Idiopathic pulmonary fibrosis (IPF) is a chronic lung disease that features the formation of scar tissue between the walls of the lungs’ air sacs. As this scar tissue thickens and stiffens, the lungs aren’t able to take in oxygen as efficiently. IPF is progressive, which means that the scarring worsens over time. The main symptom is shortness of breath, as well as reduced oxygen in the bloodstream, which can lead to fatigue.
What Are Acute Exacerbations?
An acute exacerbation of IPF is a relatively sudden, unexplained worsening of the condition. Basically, the scarring in a patient’s lungs becomes much worse, and the patient develops extreme difficulty breathing. This shortness or loss of breath is even worse than before. While complications like this can occur for known reasons, there’s no visible cause for an acute exacerbation, such as an infection or heart failure.
Unlike exacerbations in other lung diseases like chronic obstructive pulmonary disease (COPD), in IPF it’s not simply a matter of having extra trouble breathing. In IPF the damage is permanent. The term acute simply means the deterioration happens rather quickly, typically within 30 days.
What Are the Risk Factors?
So far, very little is known about risk factors. Acute exacerbations do not seem to be linked to any of the usual factors, such as:
- length of illness
- smoking status
- previous lung function
Will I Have an Acute Exacerbation?
Without understanding the risk factors, knowing if you’ll have an acute exacerbation is difficult to predict. Researchers don’t necessarily agree on the rates of acute exacerbations. One study determined that about 14 percent of IPF patients would experience an acute exacerbation within a year of diagnosis and about 21 percent within three years. In clinical trials, the incidence seems to be much lower, around 4 percent.

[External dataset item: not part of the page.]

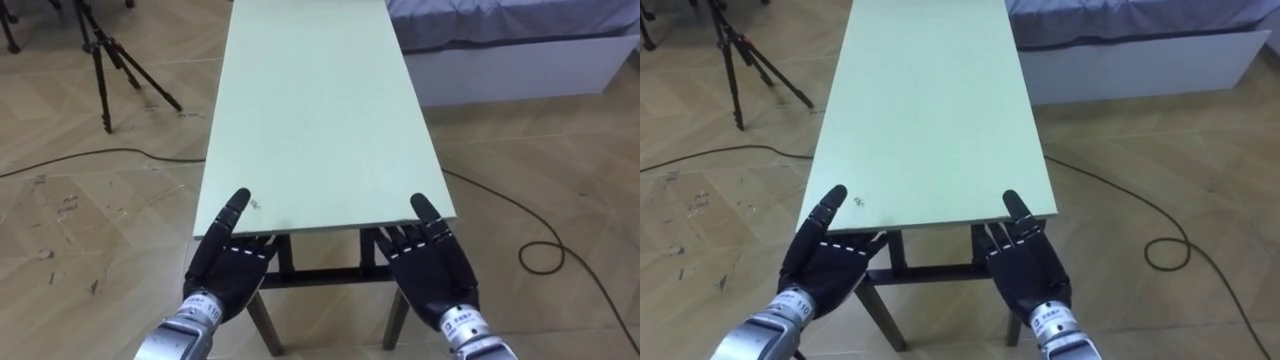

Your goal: Move table with human

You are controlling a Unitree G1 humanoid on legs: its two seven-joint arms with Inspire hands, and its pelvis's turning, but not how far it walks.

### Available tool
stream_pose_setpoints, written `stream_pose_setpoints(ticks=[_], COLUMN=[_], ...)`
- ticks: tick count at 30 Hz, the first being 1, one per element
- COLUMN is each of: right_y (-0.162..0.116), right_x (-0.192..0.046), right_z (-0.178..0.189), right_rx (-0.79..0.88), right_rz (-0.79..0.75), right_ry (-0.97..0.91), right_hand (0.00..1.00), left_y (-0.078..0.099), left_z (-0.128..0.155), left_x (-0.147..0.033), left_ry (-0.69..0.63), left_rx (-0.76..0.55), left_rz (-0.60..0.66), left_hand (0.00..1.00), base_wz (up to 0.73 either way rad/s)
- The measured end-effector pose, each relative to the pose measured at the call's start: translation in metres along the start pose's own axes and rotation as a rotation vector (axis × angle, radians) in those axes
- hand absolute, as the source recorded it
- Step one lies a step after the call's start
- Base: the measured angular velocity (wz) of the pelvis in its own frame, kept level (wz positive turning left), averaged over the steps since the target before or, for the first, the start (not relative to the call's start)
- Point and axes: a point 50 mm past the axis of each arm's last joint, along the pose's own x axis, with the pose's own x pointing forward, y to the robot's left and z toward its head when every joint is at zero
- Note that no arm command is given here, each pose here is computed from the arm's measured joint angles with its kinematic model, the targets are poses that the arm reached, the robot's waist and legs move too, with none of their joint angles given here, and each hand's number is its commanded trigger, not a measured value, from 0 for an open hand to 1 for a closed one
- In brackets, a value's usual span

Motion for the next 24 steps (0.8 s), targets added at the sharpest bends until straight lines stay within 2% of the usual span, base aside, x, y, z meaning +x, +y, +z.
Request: stream_pose_setpoints(ticks=[1,5,8,13,24], right_y=[0.000,-0.001,-0.007,-0.014,-0.013], right_x=[0.000,0.000,0.000,0.003,0.006], right_z=[0.000,-0.001,-0.004,-0.009,-0.014], right_rx=[0.006,0.010,0.015,0.019,0.002], right_rz=[-0.001,-0.024,-0.111,-0.208,-0.232], right_ry=[-0.001,0.000,0.007,0.022,0.017], right_hand=[1.00,1.00,1.00,1.00,1.00], left_y=[0.000,0.002,0.005,0.006,0.007], left_z=[-0.001,-0.001,-0.002,-0.002,-0.002], left_x=[0.000,0.001,0.001,0.001,0.002], left_ry=[-0.003,-0.007,-0.010,-0.016,-0.031], left_rx=[-0.006,-0.006,-0.013,0.019,0.036], left_rz=[0.007,0.051,0.125,0.150,0.175], left_hand=[1.00,1.00,1.00,1.00,1.00], base_wz=[0.00,0.00,0.00,0.00,0.00])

How Are Acute Exacerbations Treated?
There’s little in the way of effective treatment for an acute exacerbation. IPF is a poorly understood condition within the medical field. Acute exacerbations are an even less-understood component. There have been no blinded, randomized, or controlled studies aimed at treating acute exacerbations.
Generally, treatment is supportive and/or palliative. The goal is not to reverse the damage, but to help the patient breathe easier and feel better as long as possible. Care may include supplemental oxygen, anxiety medication, and other methods to keep the patient calm and breathing more regularly.

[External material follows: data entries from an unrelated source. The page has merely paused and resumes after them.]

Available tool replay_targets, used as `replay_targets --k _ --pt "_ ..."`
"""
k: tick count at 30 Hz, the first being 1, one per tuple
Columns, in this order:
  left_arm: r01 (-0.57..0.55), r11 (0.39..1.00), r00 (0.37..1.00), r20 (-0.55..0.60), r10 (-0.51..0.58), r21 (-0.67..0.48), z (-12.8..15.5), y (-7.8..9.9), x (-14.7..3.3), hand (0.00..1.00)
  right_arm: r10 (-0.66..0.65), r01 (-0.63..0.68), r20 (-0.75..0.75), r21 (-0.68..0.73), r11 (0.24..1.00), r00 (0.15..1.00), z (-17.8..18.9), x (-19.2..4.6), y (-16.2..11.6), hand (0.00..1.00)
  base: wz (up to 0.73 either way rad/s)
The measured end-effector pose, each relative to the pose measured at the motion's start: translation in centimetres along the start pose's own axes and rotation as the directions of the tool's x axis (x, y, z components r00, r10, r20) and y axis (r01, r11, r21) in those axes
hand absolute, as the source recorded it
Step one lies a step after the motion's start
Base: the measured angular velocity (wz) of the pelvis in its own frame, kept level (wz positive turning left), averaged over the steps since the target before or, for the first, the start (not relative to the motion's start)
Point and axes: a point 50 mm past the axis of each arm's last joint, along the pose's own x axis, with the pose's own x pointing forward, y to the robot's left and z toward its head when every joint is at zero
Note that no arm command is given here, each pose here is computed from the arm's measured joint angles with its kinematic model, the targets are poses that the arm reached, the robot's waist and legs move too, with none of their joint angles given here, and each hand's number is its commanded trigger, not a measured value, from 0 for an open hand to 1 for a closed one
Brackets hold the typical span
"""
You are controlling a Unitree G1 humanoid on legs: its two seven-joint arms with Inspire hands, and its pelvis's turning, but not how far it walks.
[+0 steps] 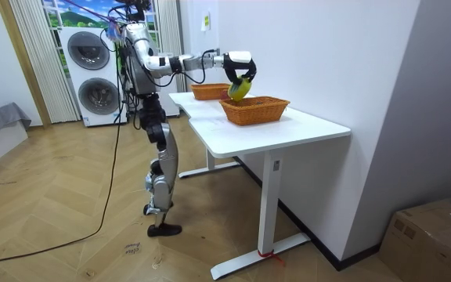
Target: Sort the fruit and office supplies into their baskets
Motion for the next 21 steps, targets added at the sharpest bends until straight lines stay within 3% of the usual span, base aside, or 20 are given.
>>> replay_targets --k 12,21 --pt "0.000 1.000 1.000 -0.003 0.000 0.008 -0.2 0.3 0.0 0.00 0.076 -0.076 -0.019 -0.004 0.997 0.997 -0.4 0.1 1.8 0.00 -0.01" --pt "-0.015 0.999 0.999 0.033 0.016 -0.039 2.1 1.3 0.9 0.00 0.153 -0.153 -0.048 0.013 0.988 0.987 -1.3 0.1 4.0 0.00 -0.04"
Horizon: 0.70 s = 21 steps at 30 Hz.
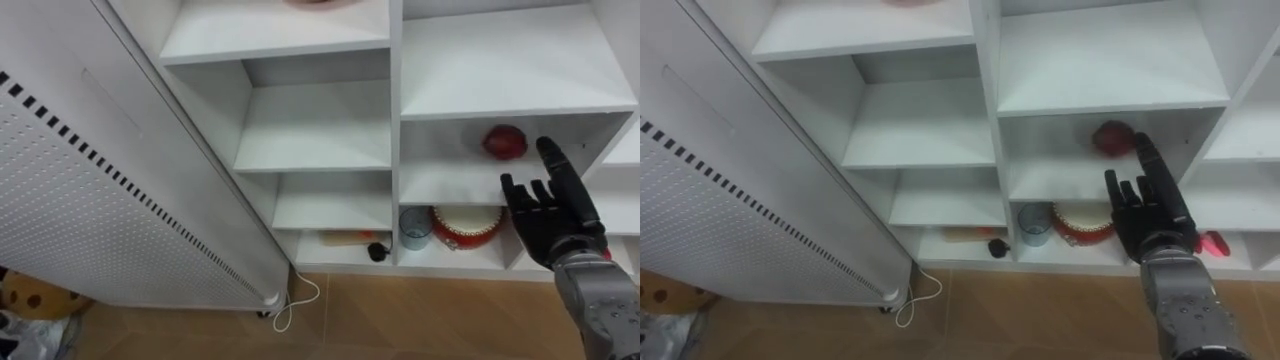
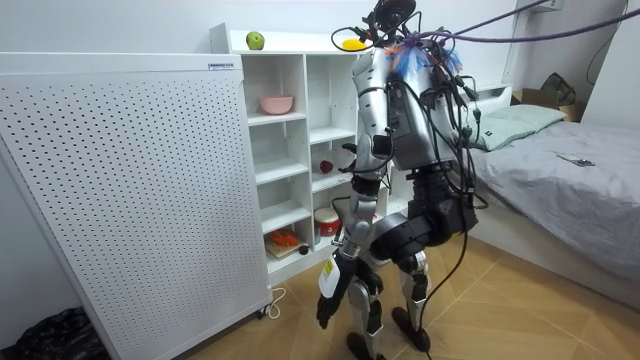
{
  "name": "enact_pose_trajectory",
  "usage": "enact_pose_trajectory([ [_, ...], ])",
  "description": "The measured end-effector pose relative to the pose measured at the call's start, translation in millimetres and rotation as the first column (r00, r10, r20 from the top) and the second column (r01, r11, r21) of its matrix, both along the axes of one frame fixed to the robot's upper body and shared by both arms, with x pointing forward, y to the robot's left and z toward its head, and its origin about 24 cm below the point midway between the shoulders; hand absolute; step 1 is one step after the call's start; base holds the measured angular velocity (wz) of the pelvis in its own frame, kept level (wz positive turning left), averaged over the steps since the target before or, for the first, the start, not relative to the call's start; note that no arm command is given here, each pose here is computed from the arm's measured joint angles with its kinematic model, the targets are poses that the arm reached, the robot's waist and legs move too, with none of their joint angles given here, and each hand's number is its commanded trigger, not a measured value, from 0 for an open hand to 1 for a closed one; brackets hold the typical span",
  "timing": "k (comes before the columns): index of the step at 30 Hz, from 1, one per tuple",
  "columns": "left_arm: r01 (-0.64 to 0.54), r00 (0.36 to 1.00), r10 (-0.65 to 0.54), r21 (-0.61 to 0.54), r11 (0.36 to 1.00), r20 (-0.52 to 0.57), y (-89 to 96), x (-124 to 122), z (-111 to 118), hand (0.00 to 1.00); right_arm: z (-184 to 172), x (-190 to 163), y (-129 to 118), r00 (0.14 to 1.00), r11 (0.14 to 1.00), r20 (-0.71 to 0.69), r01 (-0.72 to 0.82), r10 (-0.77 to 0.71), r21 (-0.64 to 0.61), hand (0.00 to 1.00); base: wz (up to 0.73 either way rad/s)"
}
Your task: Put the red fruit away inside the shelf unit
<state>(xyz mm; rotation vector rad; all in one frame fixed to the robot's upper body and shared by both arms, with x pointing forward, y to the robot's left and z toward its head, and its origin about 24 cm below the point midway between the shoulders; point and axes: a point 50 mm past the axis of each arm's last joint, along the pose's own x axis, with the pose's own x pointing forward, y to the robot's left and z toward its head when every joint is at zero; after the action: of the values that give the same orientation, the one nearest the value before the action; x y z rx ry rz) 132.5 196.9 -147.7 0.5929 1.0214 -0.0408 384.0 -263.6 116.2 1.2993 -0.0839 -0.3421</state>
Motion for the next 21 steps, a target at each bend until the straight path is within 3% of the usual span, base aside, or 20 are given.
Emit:
enact_pose_trajectory([
  [21, -0.007, 0.999, 0.007, 0.013, 1.000, -0.036, 7.0, -10.4, -2.4, 0.00, -13.7, -3.1, -2.0, 0.999, 1.000, -0.049, -0.008, 0.008, 0.004, 0.00, 0.02],
])
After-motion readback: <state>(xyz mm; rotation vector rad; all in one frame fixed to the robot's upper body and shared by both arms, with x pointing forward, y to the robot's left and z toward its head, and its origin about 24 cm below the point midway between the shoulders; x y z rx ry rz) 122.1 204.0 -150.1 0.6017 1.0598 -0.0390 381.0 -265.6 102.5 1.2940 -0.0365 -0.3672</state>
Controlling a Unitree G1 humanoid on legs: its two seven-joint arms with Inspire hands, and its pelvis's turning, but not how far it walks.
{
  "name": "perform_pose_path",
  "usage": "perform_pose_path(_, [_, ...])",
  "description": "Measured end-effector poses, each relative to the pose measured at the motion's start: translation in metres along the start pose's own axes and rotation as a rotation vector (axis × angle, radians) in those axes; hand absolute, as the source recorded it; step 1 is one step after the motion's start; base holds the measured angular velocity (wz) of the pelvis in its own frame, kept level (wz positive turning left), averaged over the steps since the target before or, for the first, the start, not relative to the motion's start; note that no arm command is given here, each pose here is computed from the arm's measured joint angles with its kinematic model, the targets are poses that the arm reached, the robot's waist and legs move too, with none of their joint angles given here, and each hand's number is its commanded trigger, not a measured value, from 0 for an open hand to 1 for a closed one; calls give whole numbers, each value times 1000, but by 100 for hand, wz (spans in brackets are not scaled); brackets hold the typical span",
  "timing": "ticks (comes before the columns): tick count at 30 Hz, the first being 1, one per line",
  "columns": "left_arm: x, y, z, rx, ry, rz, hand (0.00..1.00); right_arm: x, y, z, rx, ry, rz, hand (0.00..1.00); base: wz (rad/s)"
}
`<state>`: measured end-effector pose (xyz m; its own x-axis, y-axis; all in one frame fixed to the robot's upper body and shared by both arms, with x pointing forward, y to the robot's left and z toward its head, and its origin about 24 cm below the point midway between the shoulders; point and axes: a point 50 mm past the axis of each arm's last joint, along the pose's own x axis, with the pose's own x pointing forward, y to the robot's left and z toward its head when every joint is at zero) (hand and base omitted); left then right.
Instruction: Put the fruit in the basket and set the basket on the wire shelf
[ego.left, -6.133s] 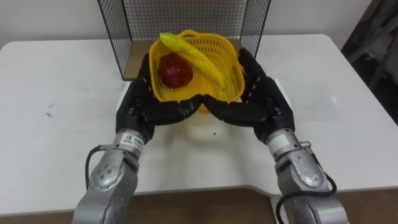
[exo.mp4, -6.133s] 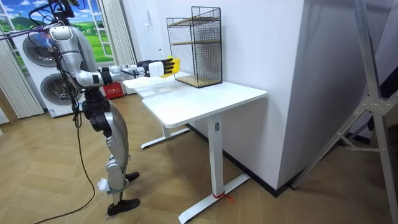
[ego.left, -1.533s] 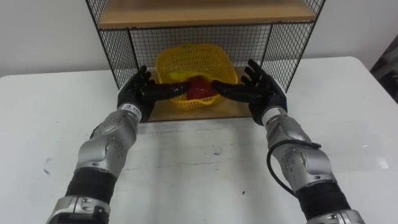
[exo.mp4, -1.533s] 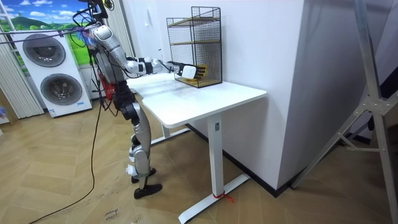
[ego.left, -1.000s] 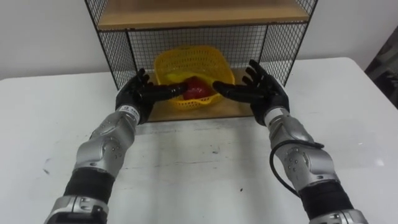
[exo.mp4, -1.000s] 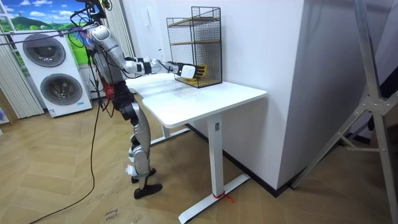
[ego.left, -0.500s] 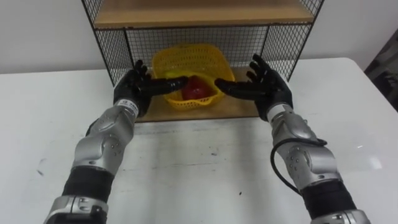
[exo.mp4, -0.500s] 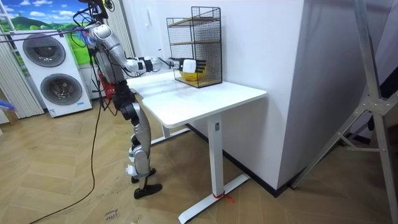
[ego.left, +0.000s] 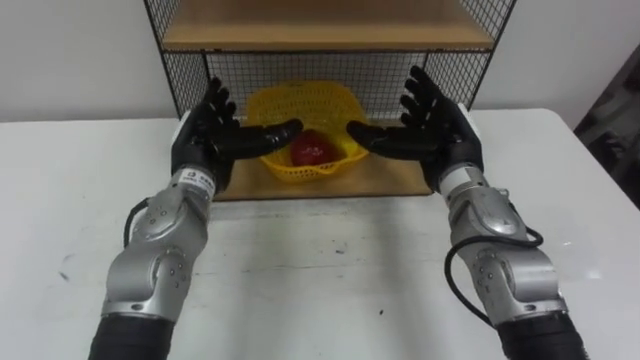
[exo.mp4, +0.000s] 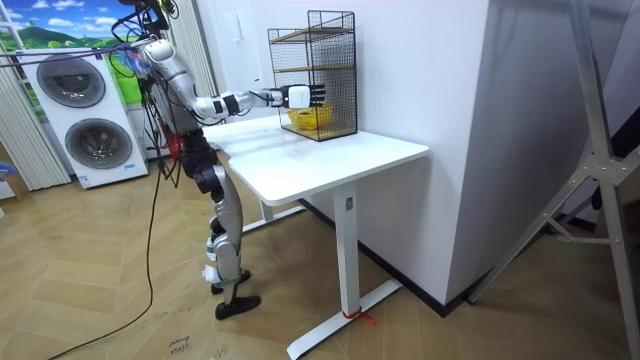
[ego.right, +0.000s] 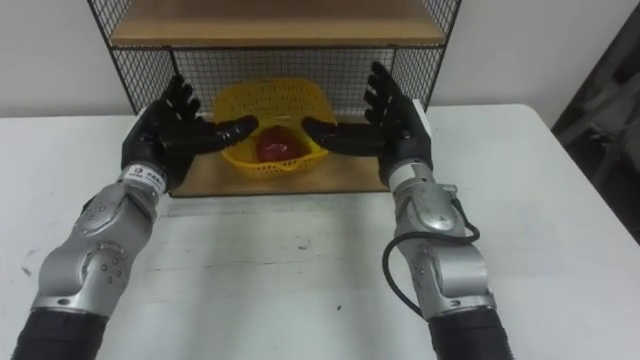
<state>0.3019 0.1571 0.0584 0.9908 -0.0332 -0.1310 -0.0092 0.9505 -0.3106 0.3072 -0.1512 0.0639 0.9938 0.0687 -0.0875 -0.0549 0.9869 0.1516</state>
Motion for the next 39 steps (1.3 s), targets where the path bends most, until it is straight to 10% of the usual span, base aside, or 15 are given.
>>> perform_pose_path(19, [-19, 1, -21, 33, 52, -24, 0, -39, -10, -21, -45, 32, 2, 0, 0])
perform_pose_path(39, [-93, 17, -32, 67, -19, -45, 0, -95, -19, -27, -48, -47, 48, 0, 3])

In some cases, drug therapy may be used. If doctors aren’t able to completely rule out an infection causing the exacerbation, then large doses of broad-spectrum antibiotics may be given. If an autoimmune response is suspected, then doctors may give drugs to suppress the immune system, like corticosteroids and other immunosuppressants or even anti-cancer drugs like cyclophosphamide.
What’s on the Horizon?
There’s some hope beginning to surface. New research is emerging, examining several different potential treatments for acute exacerbations of IPF:
- Fibrogenic mediators are being studied for their effects on slowing the formation of scar tissue.
- Fibroblast proliferation, a normal bodily process involved in wound healing, is being examined.

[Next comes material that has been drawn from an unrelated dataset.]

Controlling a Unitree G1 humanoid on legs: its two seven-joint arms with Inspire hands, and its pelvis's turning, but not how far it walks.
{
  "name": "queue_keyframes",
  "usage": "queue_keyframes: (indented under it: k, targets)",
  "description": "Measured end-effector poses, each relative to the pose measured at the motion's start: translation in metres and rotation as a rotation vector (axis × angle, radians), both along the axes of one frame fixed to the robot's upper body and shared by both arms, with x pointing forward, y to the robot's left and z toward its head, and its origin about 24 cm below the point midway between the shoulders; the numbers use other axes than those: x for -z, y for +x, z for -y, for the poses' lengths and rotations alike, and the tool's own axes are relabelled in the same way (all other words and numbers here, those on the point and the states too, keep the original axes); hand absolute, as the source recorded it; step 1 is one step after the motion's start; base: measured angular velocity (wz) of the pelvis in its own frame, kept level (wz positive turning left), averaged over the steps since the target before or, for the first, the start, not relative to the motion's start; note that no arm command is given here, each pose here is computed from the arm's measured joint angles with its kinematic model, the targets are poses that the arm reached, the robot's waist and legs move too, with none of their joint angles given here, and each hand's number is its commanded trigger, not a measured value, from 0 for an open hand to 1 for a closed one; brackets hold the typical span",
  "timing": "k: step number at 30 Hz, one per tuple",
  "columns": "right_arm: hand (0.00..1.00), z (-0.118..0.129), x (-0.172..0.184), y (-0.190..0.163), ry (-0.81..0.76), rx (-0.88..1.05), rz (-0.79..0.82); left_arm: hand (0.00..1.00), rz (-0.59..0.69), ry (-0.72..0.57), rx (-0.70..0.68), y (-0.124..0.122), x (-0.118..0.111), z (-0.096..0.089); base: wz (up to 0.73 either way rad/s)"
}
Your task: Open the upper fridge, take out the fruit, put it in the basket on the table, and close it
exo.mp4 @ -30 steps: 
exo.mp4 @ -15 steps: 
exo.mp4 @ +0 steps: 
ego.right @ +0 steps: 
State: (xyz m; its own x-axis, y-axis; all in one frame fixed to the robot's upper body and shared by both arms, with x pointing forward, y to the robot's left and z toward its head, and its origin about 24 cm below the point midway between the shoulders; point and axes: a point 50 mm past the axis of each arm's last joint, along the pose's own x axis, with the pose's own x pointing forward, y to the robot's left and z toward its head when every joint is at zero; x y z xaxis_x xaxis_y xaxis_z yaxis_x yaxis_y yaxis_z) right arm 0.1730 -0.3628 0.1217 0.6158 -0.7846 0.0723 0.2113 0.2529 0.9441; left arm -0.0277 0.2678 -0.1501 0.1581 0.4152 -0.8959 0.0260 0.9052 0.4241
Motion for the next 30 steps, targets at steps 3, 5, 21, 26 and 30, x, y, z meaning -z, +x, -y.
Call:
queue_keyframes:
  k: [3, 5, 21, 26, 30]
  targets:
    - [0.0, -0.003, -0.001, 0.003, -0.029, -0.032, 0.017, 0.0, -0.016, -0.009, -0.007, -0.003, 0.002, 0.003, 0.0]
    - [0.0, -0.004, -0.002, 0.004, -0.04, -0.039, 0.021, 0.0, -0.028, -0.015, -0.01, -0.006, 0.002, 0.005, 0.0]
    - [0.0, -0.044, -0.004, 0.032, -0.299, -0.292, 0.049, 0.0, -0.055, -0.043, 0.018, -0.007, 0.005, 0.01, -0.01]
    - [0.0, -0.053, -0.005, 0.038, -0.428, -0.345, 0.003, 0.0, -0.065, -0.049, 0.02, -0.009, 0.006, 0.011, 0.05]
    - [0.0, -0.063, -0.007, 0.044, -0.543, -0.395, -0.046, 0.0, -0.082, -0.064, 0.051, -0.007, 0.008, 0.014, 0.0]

- New and different immunosuppressant drugs and antibiotics are being tested for their potential benefits.
- The removal of certain immune system cells is being looked at to see how this may slow the progression of IPF or reduce the risk of acute exacerbation.
While it’s much too soon to know whether any of this research will result in an effective treatment for acute exacerbations, it’s encouraging to know that more attention is being paid to this relatively unknown condition.